*WHAT IS NEEDED*
Report every line of the records below that contains the word "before".

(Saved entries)

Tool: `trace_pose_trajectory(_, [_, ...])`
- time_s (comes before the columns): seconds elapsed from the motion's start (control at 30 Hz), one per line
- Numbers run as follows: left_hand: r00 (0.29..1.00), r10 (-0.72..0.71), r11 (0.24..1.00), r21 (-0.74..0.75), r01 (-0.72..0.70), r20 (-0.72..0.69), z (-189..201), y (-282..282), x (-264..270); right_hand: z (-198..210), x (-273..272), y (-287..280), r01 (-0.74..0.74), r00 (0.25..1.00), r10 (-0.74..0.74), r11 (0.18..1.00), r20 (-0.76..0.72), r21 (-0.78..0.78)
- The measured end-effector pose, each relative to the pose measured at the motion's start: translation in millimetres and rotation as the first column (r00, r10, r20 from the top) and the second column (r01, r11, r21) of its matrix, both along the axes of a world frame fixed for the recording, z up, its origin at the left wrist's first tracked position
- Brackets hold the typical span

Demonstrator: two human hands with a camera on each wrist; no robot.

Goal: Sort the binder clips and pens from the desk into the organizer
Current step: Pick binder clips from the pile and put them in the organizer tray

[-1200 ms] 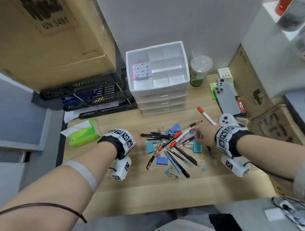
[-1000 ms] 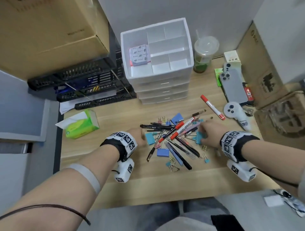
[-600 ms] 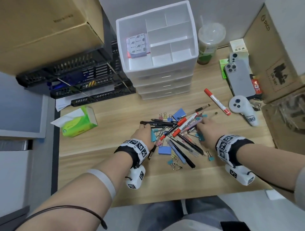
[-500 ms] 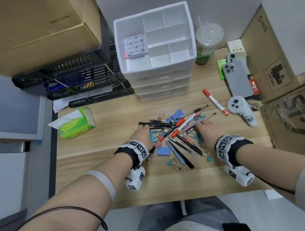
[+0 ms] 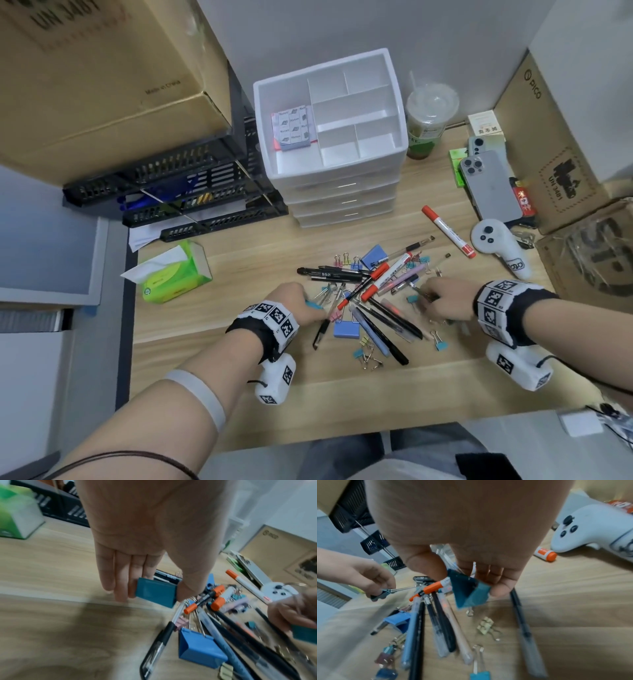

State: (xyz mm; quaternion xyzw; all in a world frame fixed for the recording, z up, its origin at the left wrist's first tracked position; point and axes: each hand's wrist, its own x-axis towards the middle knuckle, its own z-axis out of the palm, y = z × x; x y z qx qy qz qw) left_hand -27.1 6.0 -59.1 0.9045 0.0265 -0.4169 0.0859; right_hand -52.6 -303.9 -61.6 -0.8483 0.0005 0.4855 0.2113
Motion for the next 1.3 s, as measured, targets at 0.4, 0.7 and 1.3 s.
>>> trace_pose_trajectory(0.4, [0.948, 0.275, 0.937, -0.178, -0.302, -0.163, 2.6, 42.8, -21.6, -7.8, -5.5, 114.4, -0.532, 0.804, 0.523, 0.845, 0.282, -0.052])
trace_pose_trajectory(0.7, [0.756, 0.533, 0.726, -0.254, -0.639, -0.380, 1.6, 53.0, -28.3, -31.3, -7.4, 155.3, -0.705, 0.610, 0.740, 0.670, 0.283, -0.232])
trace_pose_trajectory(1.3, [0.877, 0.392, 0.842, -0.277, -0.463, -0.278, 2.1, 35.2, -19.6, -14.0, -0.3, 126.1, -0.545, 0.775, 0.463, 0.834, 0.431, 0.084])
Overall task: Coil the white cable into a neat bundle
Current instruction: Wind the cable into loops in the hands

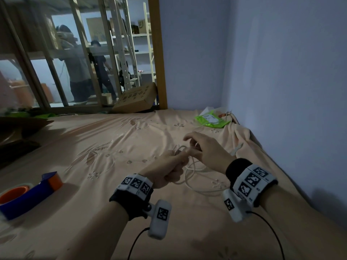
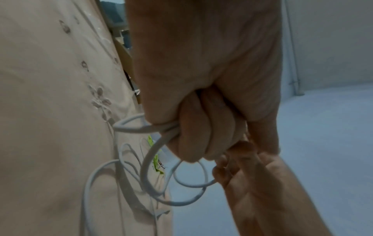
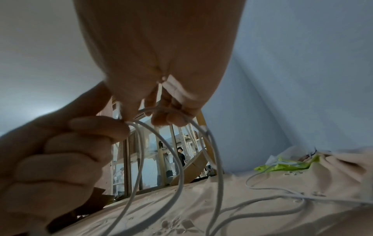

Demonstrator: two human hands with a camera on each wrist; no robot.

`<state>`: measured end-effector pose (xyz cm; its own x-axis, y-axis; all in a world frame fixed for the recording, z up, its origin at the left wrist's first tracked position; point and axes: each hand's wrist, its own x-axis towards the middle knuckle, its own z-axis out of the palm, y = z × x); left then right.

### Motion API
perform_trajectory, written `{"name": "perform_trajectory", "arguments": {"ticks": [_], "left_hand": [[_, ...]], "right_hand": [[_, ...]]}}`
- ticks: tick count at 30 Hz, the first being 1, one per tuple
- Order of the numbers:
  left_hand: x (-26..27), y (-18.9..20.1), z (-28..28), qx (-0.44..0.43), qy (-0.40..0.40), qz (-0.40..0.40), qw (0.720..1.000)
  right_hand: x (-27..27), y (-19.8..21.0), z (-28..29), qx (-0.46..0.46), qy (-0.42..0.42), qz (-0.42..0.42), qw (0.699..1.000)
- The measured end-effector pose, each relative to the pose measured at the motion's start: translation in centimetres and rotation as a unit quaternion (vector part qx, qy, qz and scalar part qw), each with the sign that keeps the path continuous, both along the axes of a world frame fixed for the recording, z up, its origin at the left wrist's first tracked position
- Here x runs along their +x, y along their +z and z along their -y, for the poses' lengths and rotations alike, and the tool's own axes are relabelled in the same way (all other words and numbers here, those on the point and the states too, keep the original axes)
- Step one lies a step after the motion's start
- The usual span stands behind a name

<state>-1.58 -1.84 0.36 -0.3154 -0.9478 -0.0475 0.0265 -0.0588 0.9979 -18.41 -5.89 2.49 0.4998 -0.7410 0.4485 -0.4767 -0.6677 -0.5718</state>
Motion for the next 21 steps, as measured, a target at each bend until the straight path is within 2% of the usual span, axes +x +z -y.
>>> {"name": "perform_trajectory", "arguments": {"ticks": [3,8,12,15,21], "left_hand": [[0.6,0.1,-0.3,0.021,-0.029,-0.027,0.999],[1.3,0.6,-0.7,0.035,-0.063,-0.024,0.997],[1.5,0.6,-0.8,0.035,-0.068,-0.036,0.996],[2.3,0.8,-0.4,0.02,-0.005,-0.086,0.996],[3.8,0.4,0.8,0.005,0.056,-0.139,0.989]], "right_hand": [[0.1,0.2,0.0,0.04,0.033,-0.033,0.998],[0.6,-0.4,0.8,0.018,0.073,-0.111,0.991],[1.2,-0.6,1.0,0.031,0.045,-0.046,0.997],[1.3,-0.9,1.2,0.089,0.029,-0.014,0.996],[1.7,-1.3,0.7,0.216,0.063,0.161,0.961]]}}
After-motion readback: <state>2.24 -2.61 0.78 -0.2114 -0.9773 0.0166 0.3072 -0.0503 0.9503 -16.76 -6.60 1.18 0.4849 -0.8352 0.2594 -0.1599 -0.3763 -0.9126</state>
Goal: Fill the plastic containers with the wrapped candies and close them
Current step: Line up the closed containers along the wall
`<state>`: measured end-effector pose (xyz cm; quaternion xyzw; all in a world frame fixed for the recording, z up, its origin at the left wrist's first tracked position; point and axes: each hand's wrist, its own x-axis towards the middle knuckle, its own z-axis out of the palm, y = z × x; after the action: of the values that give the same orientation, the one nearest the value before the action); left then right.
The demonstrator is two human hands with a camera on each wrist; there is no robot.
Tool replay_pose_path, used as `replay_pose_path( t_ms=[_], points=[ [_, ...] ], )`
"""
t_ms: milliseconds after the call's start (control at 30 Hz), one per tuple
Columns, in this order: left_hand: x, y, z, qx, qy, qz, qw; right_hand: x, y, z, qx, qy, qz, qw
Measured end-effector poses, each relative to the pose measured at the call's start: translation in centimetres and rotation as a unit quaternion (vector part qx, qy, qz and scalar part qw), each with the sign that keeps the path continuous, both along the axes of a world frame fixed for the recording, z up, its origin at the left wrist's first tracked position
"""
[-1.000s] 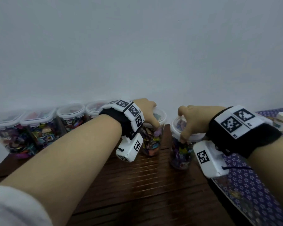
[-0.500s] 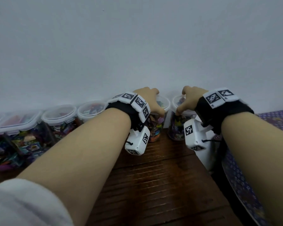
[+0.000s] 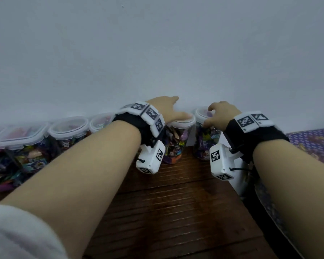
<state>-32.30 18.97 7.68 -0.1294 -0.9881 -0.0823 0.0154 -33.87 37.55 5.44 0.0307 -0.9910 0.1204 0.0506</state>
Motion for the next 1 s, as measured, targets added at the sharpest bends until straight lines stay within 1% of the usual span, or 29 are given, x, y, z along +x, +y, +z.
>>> replay_pose_path(
  t_ms=[100,200,300,433,500,567,633,800,1000],
  points=[
    [1.5,-2.5,2.2,0.022,0.031,0.029,0.999,1.1,-0.2,-0.8,-0.013,0.039,-0.001,0.999],
    [3.1,-5.2,2.8,-0.020,0.022,0.056,0.998,2.5,-1.4,-1.2,-0.002,0.083,0.012,0.996],
    [4.4,-6.5,1.6,-0.076,0.001,0.055,0.996,3.6,-3.6,-1.5,0.010,0.114,0.071,0.991],
    [5.0,-5.6,-0.8,-0.115,0.037,0.028,0.992,4.3,-6.5,-1.7,0.038,0.147,0.132,0.980],
    [4.9,-4.9,-1.7,-0.130,0.067,0.020,0.989,4.1,-7.5,-1.7,0.054,0.140,0.145,0.978],
    [4.9,-4.4,-2.5,-0.141,0.090,0.007,0.986,3.8,-8.1,-1.8,0.061,0.117,0.148,0.980],
    [4.9,-4.4,-3.1,-0.136,0.102,0.003,0.985,3.6,-8.4,-2.0,0.071,0.101,0.149,0.981],
    [5.2,-5.2,-3.1,-0.123,0.111,-0.004,0.986,3.5,-8.6,-2.1,0.077,0.109,0.164,0.977],
    [5.2,-6.2,-3.1,-0.114,0.093,-0.006,0.989,4.1,-8.8,-2.1,0.077,0.114,0.177,0.974]
  ],
)
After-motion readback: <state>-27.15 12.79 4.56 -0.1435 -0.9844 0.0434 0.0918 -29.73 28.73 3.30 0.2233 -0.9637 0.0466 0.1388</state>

*RESULT BELOW*
- time_s (comes before the columns): seconds elapsed from the motion's start (control at 30 Hz), one per line
`<state>`: measured end-effector pose (xyz cm; quaternion xyzw; all in a world frame fixed for the recording, z up, its origin at the left wrist's first tracked position; point and axes: each hand's wrist, its own x-axis towards the middle knuckle, its own z-axis out of the palm, y = z × x; after the action: of the values that give the same orientation, the one nearest the value before the action); left then right.

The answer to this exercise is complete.